◆ Source records
○ ○ ○ ○

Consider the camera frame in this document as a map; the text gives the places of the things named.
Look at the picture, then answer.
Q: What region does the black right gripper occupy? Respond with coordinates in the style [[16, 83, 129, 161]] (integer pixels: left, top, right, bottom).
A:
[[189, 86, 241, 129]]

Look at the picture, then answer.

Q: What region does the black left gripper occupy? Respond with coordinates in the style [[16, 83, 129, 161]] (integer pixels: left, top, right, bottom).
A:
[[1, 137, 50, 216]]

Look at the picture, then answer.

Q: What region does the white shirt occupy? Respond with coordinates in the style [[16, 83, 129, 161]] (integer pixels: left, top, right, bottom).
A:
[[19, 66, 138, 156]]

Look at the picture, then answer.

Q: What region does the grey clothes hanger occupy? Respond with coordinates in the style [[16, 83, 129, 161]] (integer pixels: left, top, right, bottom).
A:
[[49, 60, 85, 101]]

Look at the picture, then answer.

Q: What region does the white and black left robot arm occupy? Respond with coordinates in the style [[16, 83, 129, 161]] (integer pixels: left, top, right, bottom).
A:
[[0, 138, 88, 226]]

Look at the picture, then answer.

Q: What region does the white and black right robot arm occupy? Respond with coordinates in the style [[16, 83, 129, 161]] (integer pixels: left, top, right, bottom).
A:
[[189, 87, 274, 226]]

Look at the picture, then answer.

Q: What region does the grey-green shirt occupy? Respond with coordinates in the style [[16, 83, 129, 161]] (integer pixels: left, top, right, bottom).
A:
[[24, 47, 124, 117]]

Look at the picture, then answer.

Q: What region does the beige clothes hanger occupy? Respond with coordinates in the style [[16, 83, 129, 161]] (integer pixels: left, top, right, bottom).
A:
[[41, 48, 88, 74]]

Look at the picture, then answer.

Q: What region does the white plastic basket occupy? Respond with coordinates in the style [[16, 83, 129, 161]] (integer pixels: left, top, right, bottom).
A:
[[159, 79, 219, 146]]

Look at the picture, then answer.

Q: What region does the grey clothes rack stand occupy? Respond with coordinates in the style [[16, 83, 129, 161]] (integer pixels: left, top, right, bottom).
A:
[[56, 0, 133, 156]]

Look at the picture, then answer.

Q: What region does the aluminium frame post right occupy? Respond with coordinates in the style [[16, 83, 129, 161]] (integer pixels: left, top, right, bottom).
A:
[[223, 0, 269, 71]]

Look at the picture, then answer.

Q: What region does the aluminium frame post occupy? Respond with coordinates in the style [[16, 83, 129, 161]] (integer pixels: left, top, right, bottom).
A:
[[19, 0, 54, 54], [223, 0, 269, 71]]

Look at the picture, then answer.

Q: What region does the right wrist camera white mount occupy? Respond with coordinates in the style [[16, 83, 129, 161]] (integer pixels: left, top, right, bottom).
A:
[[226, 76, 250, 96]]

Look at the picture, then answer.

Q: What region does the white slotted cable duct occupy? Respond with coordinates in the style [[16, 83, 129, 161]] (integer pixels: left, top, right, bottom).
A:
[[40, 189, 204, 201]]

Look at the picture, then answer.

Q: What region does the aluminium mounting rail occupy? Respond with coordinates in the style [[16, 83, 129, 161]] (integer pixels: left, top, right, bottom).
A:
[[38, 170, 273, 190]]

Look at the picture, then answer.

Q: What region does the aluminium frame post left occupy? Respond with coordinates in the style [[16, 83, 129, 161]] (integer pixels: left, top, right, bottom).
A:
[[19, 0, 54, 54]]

○ ○ ○ ○

Every line above should be printed again exactly as it stands.

◆ Written response
Consider the camera frame in this document as a map; the text gives the places of the things named.
Look at the picture, then answer.
Q: What region does the black right gripper occupy? Respond with coordinates in the style [[16, 83, 129, 161]] (integer pixels: left, top, right, bottom).
A:
[[189, 86, 241, 129]]

Look at the picture, then answer.

Q: What region does the black left gripper occupy? Respond with coordinates in the style [[16, 83, 129, 161]] (integer pixels: left, top, right, bottom).
A:
[[1, 137, 50, 216]]

Look at the picture, then answer.

Q: What region does the white shirt occupy? Respond with coordinates in the style [[16, 83, 129, 161]] (integer pixels: left, top, right, bottom).
A:
[[19, 66, 138, 156]]

Look at the picture, then answer.

Q: What region does the grey clothes hanger occupy? Respond with coordinates in the style [[16, 83, 129, 161]] (integer pixels: left, top, right, bottom).
A:
[[49, 60, 85, 101]]

Look at the picture, then answer.

Q: What region does the white and black left robot arm occupy? Respond with coordinates in the style [[16, 83, 129, 161]] (integer pixels: left, top, right, bottom).
A:
[[0, 138, 88, 226]]

Look at the picture, then answer.

Q: What region does the white and black right robot arm occupy? Respond with coordinates in the style [[16, 83, 129, 161]] (integer pixels: left, top, right, bottom).
A:
[[189, 87, 274, 226]]

Look at the picture, then answer.

Q: What region does the grey-green shirt occupy? Respond with coordinates in the style [[16, 83, 129, 161]] (integer pixels: left, top, right, bottom).
A:
[[24, 47, 124, 117]]

Look at the picture, then answer.

Q: What region does the beige clothes hanger occupy? Respond with coordinates in the style [[16, 83, 129, 161]] (integer pixels: left, top, right, bottom).
A:
[[41, 48, 88, 74]]

Look at the picture, then answer.

Q: What region does the white plastic basket occupy? Respond with coordinates in the style [[16, 83, 129, 161]] (integer pixels: left, top, right, bottom).
A:
[[159, 79, 219, 146]]

Look at the picture, then answer.

Q: What region does the grey clothes rack stand occupy? Respond with coordinates in the style [[16, 83, 129, 161]] (integer pixels: left, top, right, bottom).
A:
[[56, 0, 133, 156]]

Look at the picture, then answer.

Q: What region does the aluminium frame post right occupy? Respond with coordinates in the style [[16, 83, 129, 161]] (integer pixels: left, top, right, bottom).
A:
[[223, 0, 269, 71]]

Look at the picture, then answer.

Q: What region does the aluminium frame post occupy? Respond with coordinates in the style [[16, 83, 129, 161]] (integer pixels: left, top, right, bottom).
A:
[[19, 0, 54, 54], [223, 0, 269, 71]]

Look at the picture, then answer.

Q: What region does the right wrist camera white mount occupy? Respond with coordinates in the style [[16, 83, 129, 161]] (integer pixels: left, top, right, bottom).
A:
[[226, 76, 250, 96]]

Look at the picture, then answer.

Q: What region does the white slotted cable duct occupy? Respond with coordinates in the style [[16, 83, 129, 161]] (integer pixels: left, top, right, bottom).
A:
[[40, 189, 204, 201]]

Look at the picture, then answer.

Q: What region does the aluminium mounting rail occupy? Respond with coordinates in the style [[16, 83, 129, 161]] (integer pixels: left, top, right, bottom).
A:
[[38, 170, 273, 190]]

Look at the picture, then answer.

Q: What region does the aluminium frame post left occupy? Respond with coordinates in the style [[16, 83, 129, 161]] (integer pixels: left, top, right, bottom).
A:
[[19, 0, 54, 54]]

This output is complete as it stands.